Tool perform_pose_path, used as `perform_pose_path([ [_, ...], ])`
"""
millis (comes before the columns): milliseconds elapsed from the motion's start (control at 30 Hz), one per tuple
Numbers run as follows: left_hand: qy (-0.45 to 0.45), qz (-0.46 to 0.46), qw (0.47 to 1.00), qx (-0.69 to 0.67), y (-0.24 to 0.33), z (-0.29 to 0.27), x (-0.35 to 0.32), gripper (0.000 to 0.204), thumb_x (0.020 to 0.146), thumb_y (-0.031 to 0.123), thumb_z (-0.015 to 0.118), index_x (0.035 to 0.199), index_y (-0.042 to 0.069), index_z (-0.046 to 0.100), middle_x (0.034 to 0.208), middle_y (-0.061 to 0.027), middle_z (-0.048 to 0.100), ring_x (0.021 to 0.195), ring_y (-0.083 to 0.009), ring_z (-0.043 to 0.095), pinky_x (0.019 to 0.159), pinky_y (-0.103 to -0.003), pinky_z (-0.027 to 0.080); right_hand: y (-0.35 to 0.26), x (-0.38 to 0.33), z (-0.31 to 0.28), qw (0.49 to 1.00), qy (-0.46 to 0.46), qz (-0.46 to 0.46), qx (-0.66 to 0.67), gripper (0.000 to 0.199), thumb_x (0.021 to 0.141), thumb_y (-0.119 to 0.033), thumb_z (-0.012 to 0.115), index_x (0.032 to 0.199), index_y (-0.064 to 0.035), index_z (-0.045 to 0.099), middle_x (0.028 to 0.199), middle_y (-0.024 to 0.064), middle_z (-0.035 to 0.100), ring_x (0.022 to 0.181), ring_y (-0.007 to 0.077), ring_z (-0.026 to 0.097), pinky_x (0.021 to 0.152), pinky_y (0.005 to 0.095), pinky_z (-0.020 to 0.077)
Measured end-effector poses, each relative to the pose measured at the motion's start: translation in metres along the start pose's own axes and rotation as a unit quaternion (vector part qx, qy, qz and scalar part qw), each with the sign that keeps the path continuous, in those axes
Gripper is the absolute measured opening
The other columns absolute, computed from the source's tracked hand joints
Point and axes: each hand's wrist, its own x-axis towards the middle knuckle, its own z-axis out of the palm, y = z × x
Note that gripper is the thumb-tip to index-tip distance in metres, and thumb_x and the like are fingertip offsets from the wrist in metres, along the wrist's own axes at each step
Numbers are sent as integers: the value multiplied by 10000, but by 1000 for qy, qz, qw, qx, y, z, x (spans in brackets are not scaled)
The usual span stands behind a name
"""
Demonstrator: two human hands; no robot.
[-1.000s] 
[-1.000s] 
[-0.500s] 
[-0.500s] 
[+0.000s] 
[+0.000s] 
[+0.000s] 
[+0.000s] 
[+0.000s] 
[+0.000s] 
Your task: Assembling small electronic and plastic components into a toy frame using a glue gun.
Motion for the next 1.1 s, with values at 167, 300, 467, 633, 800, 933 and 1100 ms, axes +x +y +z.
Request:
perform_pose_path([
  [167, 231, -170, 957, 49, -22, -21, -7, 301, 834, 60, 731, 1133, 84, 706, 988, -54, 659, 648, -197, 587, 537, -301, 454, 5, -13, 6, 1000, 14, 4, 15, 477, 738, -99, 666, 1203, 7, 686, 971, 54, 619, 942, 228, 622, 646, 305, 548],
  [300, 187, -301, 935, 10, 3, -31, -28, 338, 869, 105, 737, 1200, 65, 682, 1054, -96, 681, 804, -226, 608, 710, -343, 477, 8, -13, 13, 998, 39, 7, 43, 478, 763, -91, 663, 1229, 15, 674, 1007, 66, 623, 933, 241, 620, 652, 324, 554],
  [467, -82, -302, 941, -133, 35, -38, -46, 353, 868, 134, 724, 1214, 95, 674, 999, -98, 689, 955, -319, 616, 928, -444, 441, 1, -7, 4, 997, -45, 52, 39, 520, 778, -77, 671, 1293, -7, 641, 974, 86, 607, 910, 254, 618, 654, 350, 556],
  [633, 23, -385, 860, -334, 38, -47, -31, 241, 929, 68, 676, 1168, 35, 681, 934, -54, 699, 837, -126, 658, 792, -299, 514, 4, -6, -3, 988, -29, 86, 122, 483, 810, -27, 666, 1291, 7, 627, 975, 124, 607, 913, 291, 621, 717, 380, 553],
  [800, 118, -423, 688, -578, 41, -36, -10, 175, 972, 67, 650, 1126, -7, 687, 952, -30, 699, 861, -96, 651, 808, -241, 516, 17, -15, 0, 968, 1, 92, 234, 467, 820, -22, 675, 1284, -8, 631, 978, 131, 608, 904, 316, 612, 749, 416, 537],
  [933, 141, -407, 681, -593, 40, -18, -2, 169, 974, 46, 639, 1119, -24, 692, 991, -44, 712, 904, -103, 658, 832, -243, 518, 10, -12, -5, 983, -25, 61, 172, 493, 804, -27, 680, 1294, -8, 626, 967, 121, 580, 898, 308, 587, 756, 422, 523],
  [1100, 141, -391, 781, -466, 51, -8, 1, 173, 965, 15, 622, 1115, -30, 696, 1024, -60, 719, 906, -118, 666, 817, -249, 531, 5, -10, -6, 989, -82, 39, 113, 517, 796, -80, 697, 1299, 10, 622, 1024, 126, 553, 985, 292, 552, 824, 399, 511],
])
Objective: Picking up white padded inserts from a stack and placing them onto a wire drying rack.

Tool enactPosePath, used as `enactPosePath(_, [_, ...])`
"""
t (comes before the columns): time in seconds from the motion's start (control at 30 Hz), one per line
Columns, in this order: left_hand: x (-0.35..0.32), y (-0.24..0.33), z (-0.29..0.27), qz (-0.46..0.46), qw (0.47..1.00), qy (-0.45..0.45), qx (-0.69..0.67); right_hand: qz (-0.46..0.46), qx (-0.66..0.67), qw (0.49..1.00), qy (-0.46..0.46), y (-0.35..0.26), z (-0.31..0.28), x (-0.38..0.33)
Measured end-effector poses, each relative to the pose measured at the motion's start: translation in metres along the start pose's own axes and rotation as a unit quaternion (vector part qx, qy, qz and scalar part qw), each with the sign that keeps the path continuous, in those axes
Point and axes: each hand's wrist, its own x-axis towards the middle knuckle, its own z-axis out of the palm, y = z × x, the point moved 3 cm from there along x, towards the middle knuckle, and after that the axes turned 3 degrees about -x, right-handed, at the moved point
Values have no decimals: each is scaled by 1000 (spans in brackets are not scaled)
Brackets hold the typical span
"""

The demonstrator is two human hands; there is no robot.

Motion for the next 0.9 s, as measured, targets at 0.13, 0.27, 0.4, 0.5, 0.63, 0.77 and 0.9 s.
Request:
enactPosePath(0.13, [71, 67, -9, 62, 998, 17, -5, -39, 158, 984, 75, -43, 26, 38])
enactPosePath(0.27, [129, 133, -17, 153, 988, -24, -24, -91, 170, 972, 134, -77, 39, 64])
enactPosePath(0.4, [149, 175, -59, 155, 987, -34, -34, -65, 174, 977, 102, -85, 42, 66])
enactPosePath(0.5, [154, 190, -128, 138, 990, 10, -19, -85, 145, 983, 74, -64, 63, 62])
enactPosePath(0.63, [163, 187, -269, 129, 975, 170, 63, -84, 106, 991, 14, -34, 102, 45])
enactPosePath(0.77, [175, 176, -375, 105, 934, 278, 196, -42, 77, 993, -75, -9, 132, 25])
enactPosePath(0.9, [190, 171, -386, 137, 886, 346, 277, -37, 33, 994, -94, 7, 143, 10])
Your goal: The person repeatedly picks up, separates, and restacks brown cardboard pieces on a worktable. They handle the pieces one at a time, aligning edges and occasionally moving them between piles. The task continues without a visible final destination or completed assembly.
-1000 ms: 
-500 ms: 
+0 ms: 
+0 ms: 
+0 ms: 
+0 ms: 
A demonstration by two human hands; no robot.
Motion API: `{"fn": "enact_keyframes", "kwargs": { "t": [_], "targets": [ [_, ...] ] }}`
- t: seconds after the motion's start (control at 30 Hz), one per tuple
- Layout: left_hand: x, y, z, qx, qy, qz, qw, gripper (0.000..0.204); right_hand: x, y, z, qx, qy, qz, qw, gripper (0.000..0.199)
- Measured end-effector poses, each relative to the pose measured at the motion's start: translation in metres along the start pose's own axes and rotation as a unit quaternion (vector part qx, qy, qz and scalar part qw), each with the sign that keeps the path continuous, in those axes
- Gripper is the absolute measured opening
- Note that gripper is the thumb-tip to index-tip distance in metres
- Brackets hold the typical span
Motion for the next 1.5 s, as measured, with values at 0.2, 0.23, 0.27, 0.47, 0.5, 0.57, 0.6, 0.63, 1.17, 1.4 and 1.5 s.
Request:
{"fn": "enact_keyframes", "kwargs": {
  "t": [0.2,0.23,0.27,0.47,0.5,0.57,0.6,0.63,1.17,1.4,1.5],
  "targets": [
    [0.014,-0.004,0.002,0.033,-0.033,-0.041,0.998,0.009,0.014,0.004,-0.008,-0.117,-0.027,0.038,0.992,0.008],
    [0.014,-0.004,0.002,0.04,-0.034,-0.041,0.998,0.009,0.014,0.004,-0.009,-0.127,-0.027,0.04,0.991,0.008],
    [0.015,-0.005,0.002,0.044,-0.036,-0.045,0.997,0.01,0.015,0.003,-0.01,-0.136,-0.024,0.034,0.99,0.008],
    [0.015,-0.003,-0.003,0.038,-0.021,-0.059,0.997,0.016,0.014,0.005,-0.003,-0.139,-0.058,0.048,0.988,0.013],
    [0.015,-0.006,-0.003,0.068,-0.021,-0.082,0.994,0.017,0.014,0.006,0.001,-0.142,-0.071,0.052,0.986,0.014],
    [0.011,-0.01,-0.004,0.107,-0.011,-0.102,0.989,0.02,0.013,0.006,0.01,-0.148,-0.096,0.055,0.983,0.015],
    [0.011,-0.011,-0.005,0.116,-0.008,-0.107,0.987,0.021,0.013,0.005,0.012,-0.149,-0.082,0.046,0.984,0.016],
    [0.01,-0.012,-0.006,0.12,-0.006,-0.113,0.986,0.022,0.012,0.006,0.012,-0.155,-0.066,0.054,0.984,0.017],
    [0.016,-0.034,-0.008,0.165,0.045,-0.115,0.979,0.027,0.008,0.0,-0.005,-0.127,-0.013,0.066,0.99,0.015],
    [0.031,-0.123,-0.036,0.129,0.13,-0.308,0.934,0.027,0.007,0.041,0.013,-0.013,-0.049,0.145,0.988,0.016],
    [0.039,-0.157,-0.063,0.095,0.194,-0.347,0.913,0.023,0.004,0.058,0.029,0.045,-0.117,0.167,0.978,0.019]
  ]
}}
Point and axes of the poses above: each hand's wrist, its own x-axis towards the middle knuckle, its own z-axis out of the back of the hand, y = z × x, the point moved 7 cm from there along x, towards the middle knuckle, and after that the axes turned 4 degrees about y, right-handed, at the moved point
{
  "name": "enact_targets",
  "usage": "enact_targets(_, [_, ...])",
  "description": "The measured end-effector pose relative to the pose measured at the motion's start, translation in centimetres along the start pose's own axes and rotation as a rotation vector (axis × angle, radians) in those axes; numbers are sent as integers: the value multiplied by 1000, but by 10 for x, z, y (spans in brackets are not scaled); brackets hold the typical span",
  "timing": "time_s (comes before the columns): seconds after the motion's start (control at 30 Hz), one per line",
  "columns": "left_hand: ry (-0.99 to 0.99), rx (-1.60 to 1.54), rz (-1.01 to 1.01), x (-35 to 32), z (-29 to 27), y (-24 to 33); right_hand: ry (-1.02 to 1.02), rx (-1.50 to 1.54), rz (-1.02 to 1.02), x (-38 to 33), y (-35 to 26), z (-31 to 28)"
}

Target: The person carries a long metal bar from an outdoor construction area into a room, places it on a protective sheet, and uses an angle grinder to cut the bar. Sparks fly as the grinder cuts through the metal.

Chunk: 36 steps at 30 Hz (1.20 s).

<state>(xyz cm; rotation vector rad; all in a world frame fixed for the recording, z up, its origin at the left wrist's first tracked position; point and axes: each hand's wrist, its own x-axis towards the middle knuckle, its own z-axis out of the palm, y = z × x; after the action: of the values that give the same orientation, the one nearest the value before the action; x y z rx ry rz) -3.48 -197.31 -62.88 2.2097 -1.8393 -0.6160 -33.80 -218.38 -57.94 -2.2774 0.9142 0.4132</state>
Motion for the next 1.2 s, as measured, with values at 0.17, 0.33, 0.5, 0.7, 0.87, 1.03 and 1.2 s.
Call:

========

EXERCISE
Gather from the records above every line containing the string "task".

RESPONSE TO THE EXERCISE
Your task: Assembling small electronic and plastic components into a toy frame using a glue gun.
Your goal: The person repeatedly picks up, separates, and restacks brown cardboard pieces on a worktable. They handle the pieces one at a time, aligning edges and occasionally moving them between piles. The task continues without a visible final destination or completed assembly.

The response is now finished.